Project: Part2 – Initial build testing on argon2 package using C and Assembler language(Progress 4)

Following the last blog called “Project: Part2 – Initial build testing on argon2 package using C and Assembler language(Progress 3)

I will be testing using the following criteria (The crossed out points are completed in previous progress blogs):

  • Check how many inline assembler code already exist
  • Check how many dedicated/ separate assembler files exist in the package (File Extension: s or S)
  • Check how many files use the C programming language (File Extension: c)
  • Use a profiling tool to check how optimized the program is in the current build package (Tools such as: gprof, stap, etc.) (This blog’s topic)
  • Build the package and check the default results by testing the build against a password file. The file will be made using a Microsoft Excel formula.
  • Check that the results are relatively consistent. (This will be from program compile time, program run time, and the program file size)
  • Introduce a minor or major change that will optimize or reduce performance of the original program. This is done by changing the character(s) of the password file generated by the Microsoft Excel formula.
  • Compare the results of the changes and the original program results.
  • Building/ Testing the original argon2 package

This post will be talking about profiling tool to evaluate the optimization/ performance level of the argon2 package on an Aarch64 Fedora 28 Linux operating system. The system has 8 CPU cores; Cortex-A57 Model.

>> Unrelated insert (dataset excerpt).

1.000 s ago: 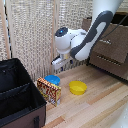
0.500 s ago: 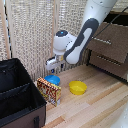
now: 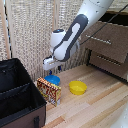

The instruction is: Kindly move your gripper toward the top drawer's handle. With caution, hold the handle robustly using your gripper and pull open the top drawer. Let the handle go. Relocate your gripper to the bowl placed in the background. Gently hold the bowl using your gripper. Bring the gripper and the bowl to the ajar drawer. Softly release the bowl into it.

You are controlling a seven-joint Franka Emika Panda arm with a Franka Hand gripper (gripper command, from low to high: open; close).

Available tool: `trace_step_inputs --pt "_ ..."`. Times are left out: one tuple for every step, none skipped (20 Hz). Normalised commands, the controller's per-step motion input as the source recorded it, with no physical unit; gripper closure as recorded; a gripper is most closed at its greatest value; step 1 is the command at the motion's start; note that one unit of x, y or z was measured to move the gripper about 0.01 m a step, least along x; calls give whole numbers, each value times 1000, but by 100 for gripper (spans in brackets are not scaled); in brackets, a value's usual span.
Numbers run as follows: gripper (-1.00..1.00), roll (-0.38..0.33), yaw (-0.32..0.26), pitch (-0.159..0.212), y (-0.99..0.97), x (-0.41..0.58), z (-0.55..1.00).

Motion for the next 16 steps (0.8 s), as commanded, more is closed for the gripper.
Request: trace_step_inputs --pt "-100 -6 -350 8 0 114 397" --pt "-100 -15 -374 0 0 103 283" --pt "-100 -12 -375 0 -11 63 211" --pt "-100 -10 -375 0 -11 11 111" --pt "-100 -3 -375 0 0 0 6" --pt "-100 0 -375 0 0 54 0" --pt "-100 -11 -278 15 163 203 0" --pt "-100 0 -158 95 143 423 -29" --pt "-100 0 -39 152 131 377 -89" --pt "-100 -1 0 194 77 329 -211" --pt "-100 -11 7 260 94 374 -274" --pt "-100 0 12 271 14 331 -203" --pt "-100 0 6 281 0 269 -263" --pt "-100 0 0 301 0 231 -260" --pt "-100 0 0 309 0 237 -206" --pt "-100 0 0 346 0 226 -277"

I will be using the profiling tool named oprofile. This tool is open source and there is a manual that comes with the software. The oprofile site is in the following link: http://oprofile.sourceforge.net/news/.

I can access the manual using this command in Linux:

man operf

oprofile is a tool that tracks the performance of the system and generates a report.

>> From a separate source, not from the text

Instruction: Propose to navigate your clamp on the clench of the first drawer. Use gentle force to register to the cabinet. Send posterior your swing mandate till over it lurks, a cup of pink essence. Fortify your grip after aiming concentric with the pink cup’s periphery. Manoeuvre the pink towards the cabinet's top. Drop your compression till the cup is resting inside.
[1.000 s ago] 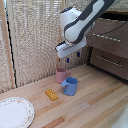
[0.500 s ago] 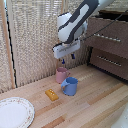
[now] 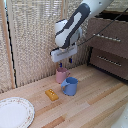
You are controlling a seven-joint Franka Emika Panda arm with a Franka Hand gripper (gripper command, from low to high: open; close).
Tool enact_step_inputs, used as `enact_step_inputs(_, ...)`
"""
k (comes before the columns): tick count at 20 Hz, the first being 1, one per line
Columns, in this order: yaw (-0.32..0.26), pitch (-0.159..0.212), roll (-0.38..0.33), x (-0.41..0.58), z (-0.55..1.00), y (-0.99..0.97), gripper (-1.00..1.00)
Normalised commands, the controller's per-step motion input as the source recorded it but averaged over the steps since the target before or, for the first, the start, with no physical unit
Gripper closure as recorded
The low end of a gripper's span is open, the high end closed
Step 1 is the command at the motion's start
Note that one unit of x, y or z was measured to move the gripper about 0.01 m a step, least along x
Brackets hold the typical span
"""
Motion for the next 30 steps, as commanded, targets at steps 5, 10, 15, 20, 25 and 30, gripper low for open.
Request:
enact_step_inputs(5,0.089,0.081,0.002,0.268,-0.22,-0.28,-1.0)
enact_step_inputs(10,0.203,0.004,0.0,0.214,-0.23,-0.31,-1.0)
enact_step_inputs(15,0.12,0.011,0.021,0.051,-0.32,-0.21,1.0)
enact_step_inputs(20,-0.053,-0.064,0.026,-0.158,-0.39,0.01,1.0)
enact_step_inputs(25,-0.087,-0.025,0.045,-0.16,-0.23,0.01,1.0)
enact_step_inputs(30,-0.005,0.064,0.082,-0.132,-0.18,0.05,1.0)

The basic command template for oprofile is:

operf [ options ] [ --system-wide | --pid <pid> | [ command [ args ]]

Here are some of the options for oprofile:

–system-wide option in the operf command will require elevated permissions, such as administrative permissions, before this software will run.  This option will make the software sample performance of the entire system. It is also recommended to run the command while in the root directory (the / directory). The reason to run the command in the root directory is to avoid normal users from storing the sampled data in the current user’s directory.

–pid <pid> option is for sampling by process id(pid). All operations performing on the system will be using CPU cycles and require the CPU to perform a task, and each task are separated into process id. This option will continuously sample the running process until it is stop by the user, either by CTRL+C or killing the process using the following command:

kill -SIGINT <operf-PID>

[Command [args]] is simply any command that you want to sample the performance of.

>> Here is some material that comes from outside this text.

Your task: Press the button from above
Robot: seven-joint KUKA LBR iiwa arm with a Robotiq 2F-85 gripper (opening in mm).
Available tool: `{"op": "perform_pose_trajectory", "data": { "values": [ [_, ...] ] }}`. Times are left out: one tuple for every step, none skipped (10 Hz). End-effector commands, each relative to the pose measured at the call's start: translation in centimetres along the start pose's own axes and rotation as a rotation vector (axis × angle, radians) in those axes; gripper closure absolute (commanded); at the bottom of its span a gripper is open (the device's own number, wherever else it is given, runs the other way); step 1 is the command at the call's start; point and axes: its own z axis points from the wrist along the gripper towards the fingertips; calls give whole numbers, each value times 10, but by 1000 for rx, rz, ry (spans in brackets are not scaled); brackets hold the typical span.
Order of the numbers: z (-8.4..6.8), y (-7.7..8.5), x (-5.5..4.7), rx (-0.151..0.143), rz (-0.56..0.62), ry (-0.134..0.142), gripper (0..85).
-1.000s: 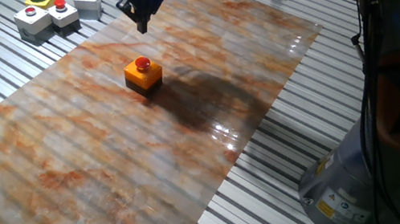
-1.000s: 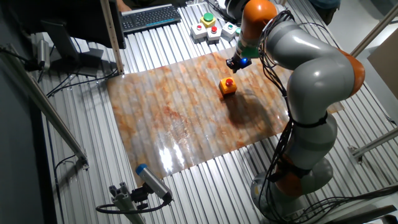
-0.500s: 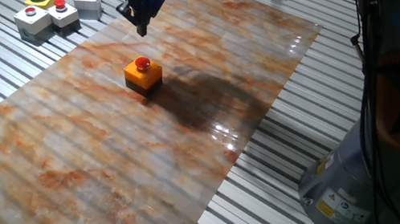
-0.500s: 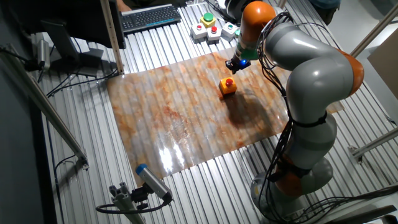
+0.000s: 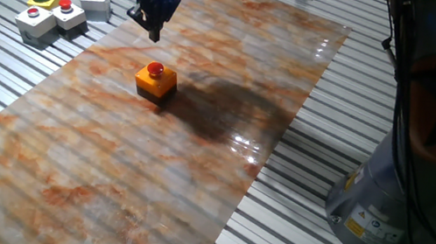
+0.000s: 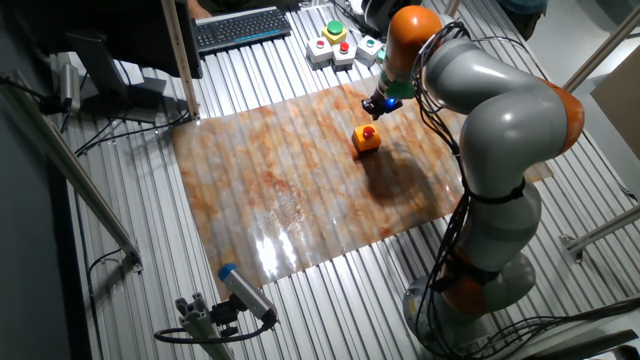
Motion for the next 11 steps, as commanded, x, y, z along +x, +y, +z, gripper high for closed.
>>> {"op": "perform_pose_trajectory", "data": {
  "values": [
    [2,0,0,-3,-1,0,850],
    [4,-1,-1,-3,-2,-2,850],
    [6,-1,-1,-5,-2,-2,850],
    [9,-1,-1,-6,-2,-4,850],
    [11,-1,-2,-6,-2,-6,850],
    [12,-1,-3,-11,-2,-5,850],
    [13,-2,-3,-9,-2,-5,850],
    [15,-2,-4,-10,-3,-7,850],
    [17,-1,-5,-10,-3,-11,850],
    [17,-1,-6,-11,0,-5,850],
    [18,0,-6,-9,0,-7,850]
  ]
}}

I will perform the profiling in my current directory as I do not want to save the profiling sampled data in the root directory.

My current directory is:

/home/username/projects/phc-winner-argon2/

I will be running the command with these requirements:

  • Run as a root user
  • Use the Microsoft Excel generated password(From my “Project: Part2 – Initial build testing on argon2 package using C and Assembler language(Progress 3)” blog)
Ch(329nE
echo -n "password" | ./argon2 somesalt -t 2 -m 16 -p 4 -l 24

This will be the command to run oprofile:

 sudo operf echo -n "Ch(329nE" | ./argon2 somesalt -t 2 -m 16 -p 4 -l 24

Here is an explanation of what the command does:

  • The sudo command will run the command as a root elevated user.
  • operf is oprofile command.
  • echo is to send the following double enclosed quotes to the host as standard output.
  • -n is the option in the echo command to remove the trailing newline.
  • “Ch(329nE” is the Microsoft Excel Generated Password I generated in my “Project: Part2 – Initial build testing on argon2 package using C and Assembler language(Progress 3)” blog.
  • | is a piping command to send the left side commands as input for the right side of the piping command.
  • ./argon2 is the command to run the built argon2 program in my current directory of /home/username/projects/phc-winner-argon2/.
  • somesalt is used as the salt. The definition that I found for salt is from Wikipedia(https://en.wikipedia.org/wiki/Argon2). Salt is used for hashing a password.
  • -t 2 is number of iterations to perform.
  • -m 16 is the memory size in kilobytes.
  • -p 4 is for parallelism. This sets the number of threads this process will use.
  • -l 24 sets the hash output length by number of bytes.

Note:

Initial Testing

This was my output:

operf: Profiler started

Profiling done.
Type:           Argon2i
Iterations:     2
Memory:         65536 KiB
Parallelism:    4
Hash:           6271154a35ed64acc752368ca97460c0e295a404d0ba0d2a
Encoded:        $argon2i$v=19$m=65536,t=2,p=4$c29tZXNhbHQ$YnEVSjXtZKzHUjaMqXRgwOKVpATQug0q
0.295 seconds
Verification ok

I will now test using the built-in timer command in Linux. The following is the command:

sudo time operf echo -n "Ch(329nE" | ./argon2 somesalt -t 2 -m 16 -p 4 -l 24

Note: Notice the positioning of the commands. I have placed a time command after the sudo command and in front of the operf command.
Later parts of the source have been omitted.